• _Work item_
Copy out the lines of the records below, and only those lines, from the one with "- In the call" through the one with "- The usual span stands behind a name", exactly as they appear.

↓

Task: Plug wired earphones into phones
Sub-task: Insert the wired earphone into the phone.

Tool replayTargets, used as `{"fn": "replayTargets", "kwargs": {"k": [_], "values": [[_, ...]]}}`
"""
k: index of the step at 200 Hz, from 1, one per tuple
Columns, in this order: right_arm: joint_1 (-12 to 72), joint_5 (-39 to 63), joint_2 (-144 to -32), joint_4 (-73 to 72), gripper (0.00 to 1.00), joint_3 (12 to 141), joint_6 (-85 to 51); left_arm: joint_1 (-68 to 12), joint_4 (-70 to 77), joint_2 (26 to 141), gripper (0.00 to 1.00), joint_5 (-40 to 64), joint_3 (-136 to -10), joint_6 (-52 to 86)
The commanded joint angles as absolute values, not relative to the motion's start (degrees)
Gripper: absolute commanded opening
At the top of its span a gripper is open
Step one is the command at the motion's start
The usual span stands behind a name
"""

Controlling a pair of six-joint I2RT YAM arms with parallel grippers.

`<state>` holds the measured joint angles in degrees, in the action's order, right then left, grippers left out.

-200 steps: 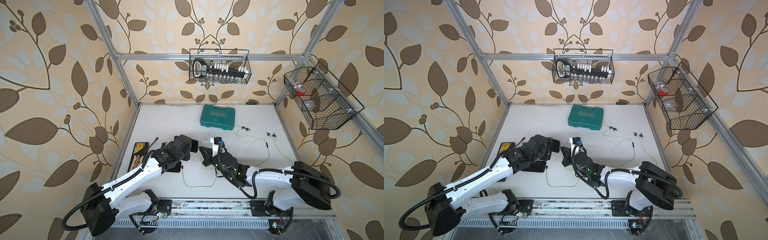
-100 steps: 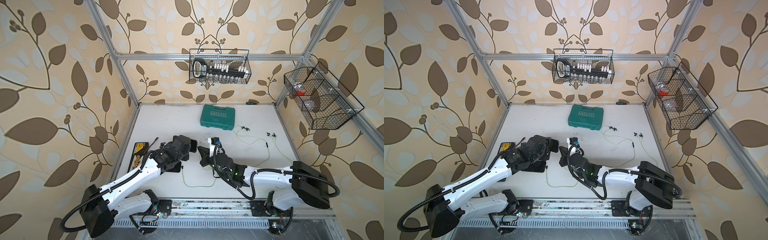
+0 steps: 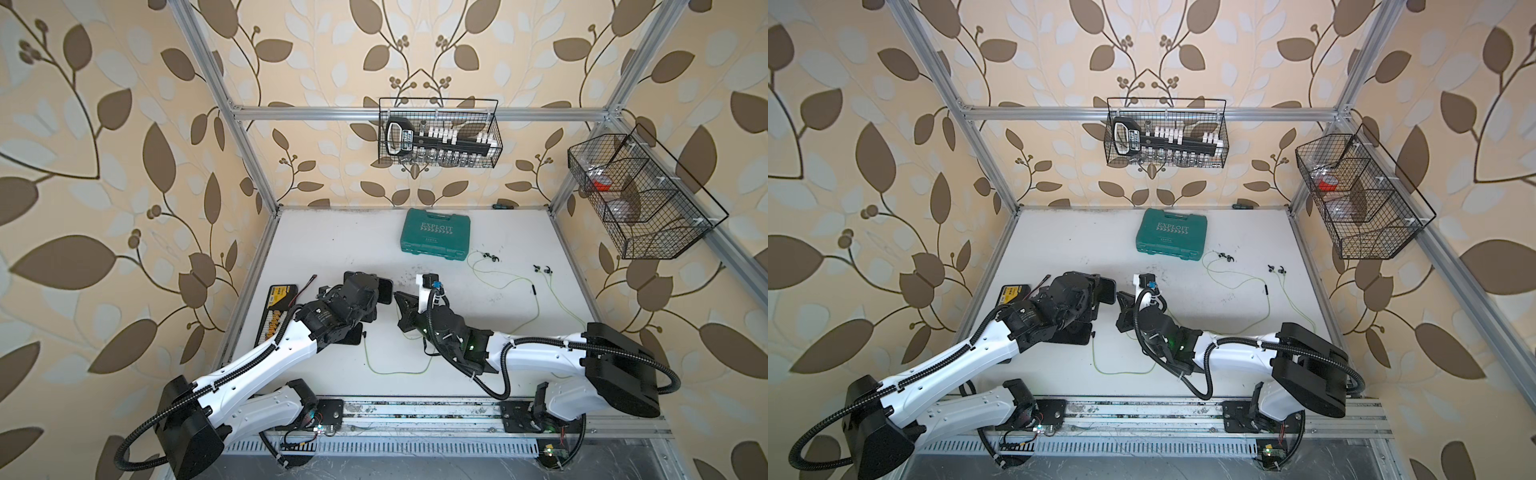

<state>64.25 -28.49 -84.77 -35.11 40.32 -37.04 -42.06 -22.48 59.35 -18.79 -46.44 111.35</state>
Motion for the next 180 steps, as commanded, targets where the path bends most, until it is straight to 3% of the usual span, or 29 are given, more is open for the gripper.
{"fn": "replayTargets", "kwargs": {"k": [1, 180], "values": [[65.2, -28.0, -86.1, -34.9, 0.00, 43.0, -35.3, -43.3, -16.7, 57.6, 0.38, -17.5, -46.8, 112.0], [67.9, -31.9, -87.5, -34.0, 0.00, 46.9, -35.8, -43.3, -17.8, 57.2, 0.38, -18.3, -47.0, 111.1]]}}
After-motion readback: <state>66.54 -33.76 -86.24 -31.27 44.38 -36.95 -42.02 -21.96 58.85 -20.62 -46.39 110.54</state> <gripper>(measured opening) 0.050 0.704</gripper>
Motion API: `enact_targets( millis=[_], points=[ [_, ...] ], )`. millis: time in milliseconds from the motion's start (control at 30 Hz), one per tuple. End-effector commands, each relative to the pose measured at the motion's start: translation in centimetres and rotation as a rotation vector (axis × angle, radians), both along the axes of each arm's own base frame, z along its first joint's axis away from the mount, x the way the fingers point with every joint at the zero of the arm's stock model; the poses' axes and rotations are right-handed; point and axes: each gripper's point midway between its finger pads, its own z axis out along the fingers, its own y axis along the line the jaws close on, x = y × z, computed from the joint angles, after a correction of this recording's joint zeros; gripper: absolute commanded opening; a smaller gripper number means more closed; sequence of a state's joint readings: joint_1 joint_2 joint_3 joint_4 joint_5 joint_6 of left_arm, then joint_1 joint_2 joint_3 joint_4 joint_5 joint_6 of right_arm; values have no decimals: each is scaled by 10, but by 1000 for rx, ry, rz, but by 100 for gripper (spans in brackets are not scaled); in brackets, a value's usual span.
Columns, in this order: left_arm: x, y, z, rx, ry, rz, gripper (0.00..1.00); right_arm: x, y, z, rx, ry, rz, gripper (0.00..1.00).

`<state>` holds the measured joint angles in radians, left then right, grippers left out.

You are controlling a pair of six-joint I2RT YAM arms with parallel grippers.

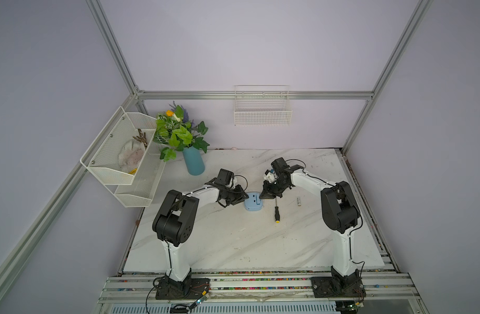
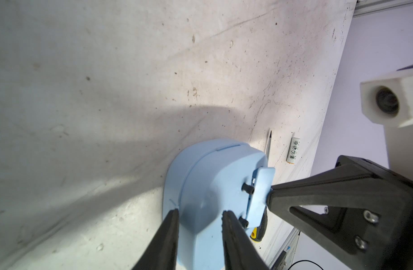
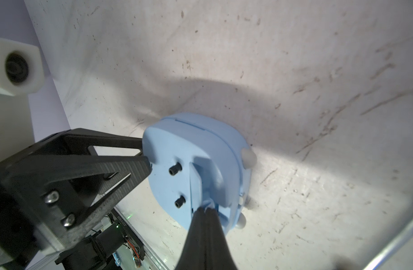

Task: Remove the battery from the alarm
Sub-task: Install the cover on the alarm.

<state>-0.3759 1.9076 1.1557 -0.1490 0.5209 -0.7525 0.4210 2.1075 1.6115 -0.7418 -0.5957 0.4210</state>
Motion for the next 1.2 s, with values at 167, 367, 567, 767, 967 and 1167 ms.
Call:
enact_targets(
  millis=[167, 367, 567, 767, 967, 1167],
  points=[
    [0, 0, 0, -14, -2, -1, 36, -2, 1, -7, -11, 11, 16, 0],
    [0, 0, 1, -14, -1, 0, 36, -2, 7, -6, -4, 9, 23, 0],
    [0, 0, 2, -16, -4, 0, 36, -2, 12, -8, -2, 12, 31, 0],
    [1, 0, 2, -17, -5, 1, 36, -2, 12, -9, -6, 14, 31, 0],
    [0, 0, 1, -17, -4, 1, 36, -5, 9, -15, -18, 26, 27, 0],
    [0, 0, 1, -17, -6, 2, 35, -6, 10, -14, 13, 37, -3, 0]
  ],
)
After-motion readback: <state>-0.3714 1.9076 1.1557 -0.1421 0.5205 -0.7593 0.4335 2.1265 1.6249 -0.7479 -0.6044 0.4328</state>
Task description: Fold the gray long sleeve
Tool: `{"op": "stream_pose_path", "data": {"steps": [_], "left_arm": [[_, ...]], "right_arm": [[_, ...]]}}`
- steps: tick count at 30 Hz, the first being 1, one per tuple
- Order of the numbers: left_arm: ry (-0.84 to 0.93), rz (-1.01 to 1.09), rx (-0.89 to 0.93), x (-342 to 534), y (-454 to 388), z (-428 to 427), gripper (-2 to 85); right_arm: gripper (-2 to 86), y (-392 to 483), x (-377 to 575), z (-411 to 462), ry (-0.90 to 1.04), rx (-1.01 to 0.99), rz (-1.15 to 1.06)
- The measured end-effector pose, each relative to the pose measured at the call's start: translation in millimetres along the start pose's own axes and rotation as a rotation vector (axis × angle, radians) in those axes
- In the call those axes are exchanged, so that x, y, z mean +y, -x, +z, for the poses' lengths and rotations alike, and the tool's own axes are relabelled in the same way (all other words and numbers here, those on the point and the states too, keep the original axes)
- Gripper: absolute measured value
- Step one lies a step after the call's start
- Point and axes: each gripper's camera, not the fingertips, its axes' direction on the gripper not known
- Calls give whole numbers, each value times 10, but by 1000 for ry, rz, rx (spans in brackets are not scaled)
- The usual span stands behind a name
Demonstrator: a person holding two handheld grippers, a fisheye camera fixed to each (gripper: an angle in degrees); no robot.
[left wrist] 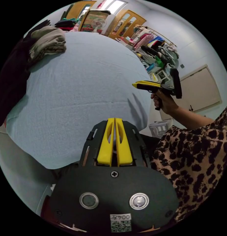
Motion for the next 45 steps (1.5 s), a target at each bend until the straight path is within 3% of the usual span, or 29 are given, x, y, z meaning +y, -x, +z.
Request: {"op": "stream_pose_path", "data": {"steps": [8,13,19,23,29,33,37,45], "left_arm": [[-73,-193,-77,-424,631,-953,2],[-134,-365,-108,-709,844,-1489,2],[-138,-346,-144,-1211,1030,-2059,2],[-152,-304,-132,-1515,1252,-2395,3],[-183,-213,-144,-2077,1682,-2983,5],[-202,-113,-215,-2553,1977,-3372,13],[-200,-27,-308,-3097,2291,-3685,40],[-220,-80,-471,-3877,2808,-4104,114]], "right_arm": [[133,-96,-1597,820,369,-1,-145],[74,-26,-2465,1257,536,77,-306],[60,30,-3250,1676,667,77,-337],[58,116,-3562,1867,686,101,-416],[53,88,-4024,2119,667,80,-327],[41,20,-4321,2292,686,50,-226],[42,171,-4514,2457,700,115,-334],[43,153,-4871,2735,765,96,-273]]}}
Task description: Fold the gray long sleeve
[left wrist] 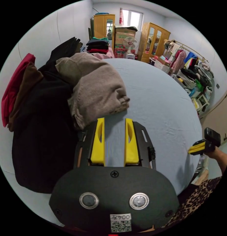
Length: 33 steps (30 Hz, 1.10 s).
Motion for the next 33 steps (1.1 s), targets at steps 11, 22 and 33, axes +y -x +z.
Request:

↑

• _Solution for this problem_
- In the call those axes are exchanged, so that x, y, z mean +y, -x, +z, for the poses' lengths and rotations alike, and the tool's own axes are relabelled in the same way (all other words and numbers here, those on the point and the states too, keep the original axes)
- Gripper: absolute measured value
- Step one lies a step after the call's start
- Point and axes: each gripper's camera, not the fingertips, its axes' direction on the gripper not known
- Calls give whole numbers, each value times 10, but by 1000 for ry, rz, rx (spans in brackets are not scaled)
- The usual span stands behind a name

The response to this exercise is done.